6) Sheets of paper could be thick or thin with different grains. Many forgers have used old sheets to produce works so as to make believe they had been made during previous centuries.
7) The signature of a painter is not a guarantee that the work being examined was produced by him. Many forged signatures have been added on oil works, drawings or watercolours. The same objection applies for prints. For example, the printed signature of Salvador Dali was often added on white sheets of paper even before they went to the lithographer's studio or worse, such signature or even a forged one, was added to lithographs. There were also some so-called posthumous signatures added on certain prints (Magritte for example, by his wife) by the heirs of many artists.
8) Techniques : There have been different working techniques : oil, tempera (a medium containing egg), acrylic mixtures, watercolours, gouache, crayon, black or red chalk, plumbago, monotypes and prints of all kinds used by artists.

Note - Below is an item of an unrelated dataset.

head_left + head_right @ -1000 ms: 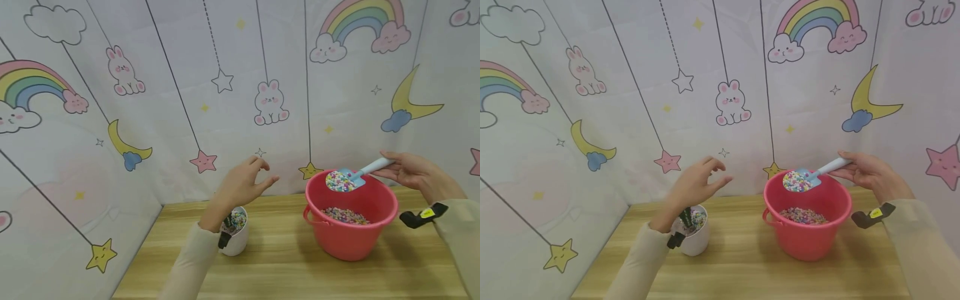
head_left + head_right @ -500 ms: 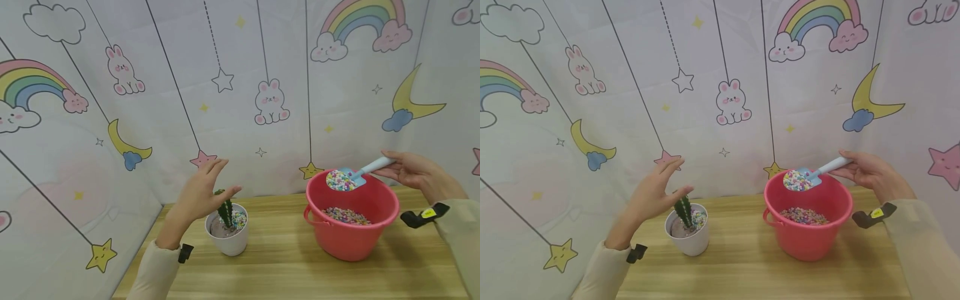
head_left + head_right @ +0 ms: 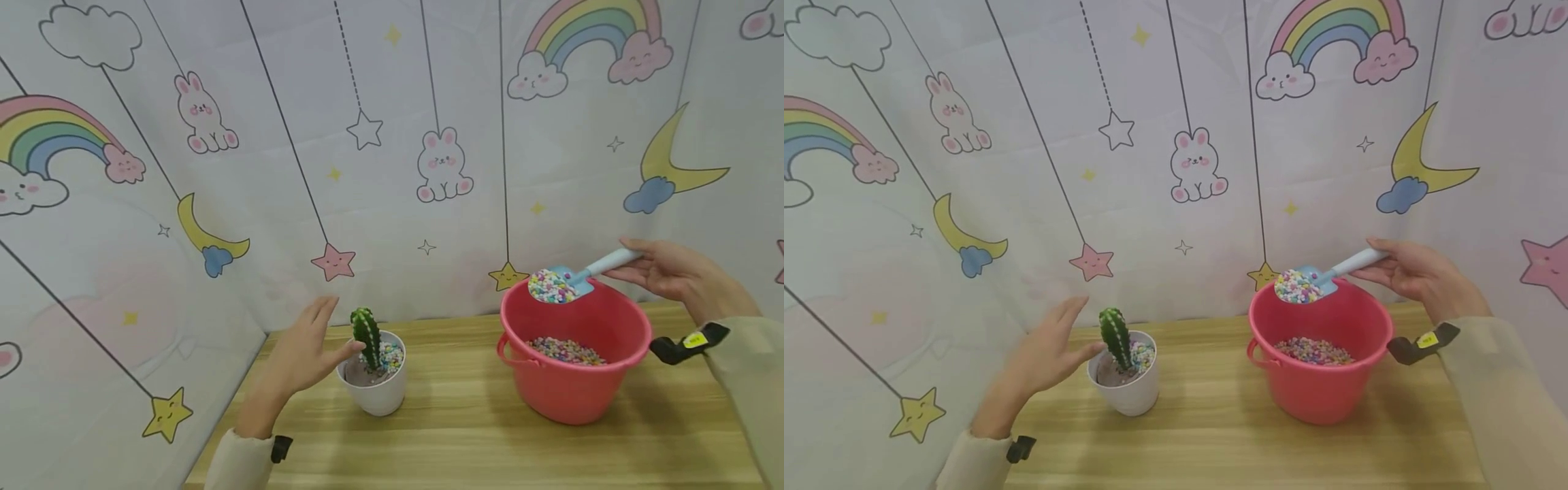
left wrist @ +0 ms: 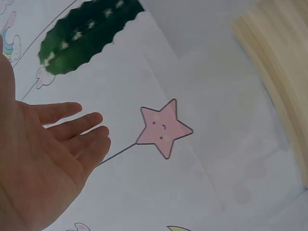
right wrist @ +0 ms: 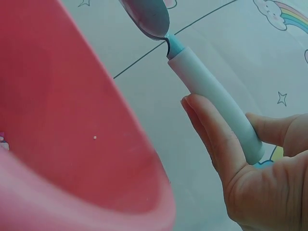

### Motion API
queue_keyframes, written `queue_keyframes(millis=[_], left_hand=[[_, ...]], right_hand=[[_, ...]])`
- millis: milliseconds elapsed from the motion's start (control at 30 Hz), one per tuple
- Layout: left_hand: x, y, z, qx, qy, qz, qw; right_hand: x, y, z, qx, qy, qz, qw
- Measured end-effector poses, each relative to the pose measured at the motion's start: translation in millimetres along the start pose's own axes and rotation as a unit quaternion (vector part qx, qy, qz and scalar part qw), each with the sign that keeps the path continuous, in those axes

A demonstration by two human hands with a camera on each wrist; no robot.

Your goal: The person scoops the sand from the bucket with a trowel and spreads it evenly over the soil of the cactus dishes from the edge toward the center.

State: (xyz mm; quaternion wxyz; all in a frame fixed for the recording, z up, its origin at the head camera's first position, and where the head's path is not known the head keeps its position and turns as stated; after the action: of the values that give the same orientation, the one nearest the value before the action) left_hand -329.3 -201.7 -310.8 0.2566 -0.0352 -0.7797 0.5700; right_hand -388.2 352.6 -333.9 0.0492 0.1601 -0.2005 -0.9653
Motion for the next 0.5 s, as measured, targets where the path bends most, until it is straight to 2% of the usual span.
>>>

9) Reproductions or prints usually carry little value though some genuine engravings produced by famous artists, such as Dürer,Cranach, Altdorfer, Rembrandt, Goya, Piranese, Daumier, Degas, Géricault, Toulouse-lautrec, Nolde, Munch, Picasso, Matisse, Renoir, Bonnard or Morandi could reach tremendous prices.
Regarding old prints it is however important to have the opinion of an expert as works were often produced step by step with trial copies, first state, second state, third state and so on, notwithstanding the fact that original plates were often re-used well after the death of an artist and sometimes for many centuries as in the case of Dürer, Altdorfer or Rembrandt. One important factor is the paper and often its watermark as many people wrongly think that being in a possession of a rare print would enable them to strike gold.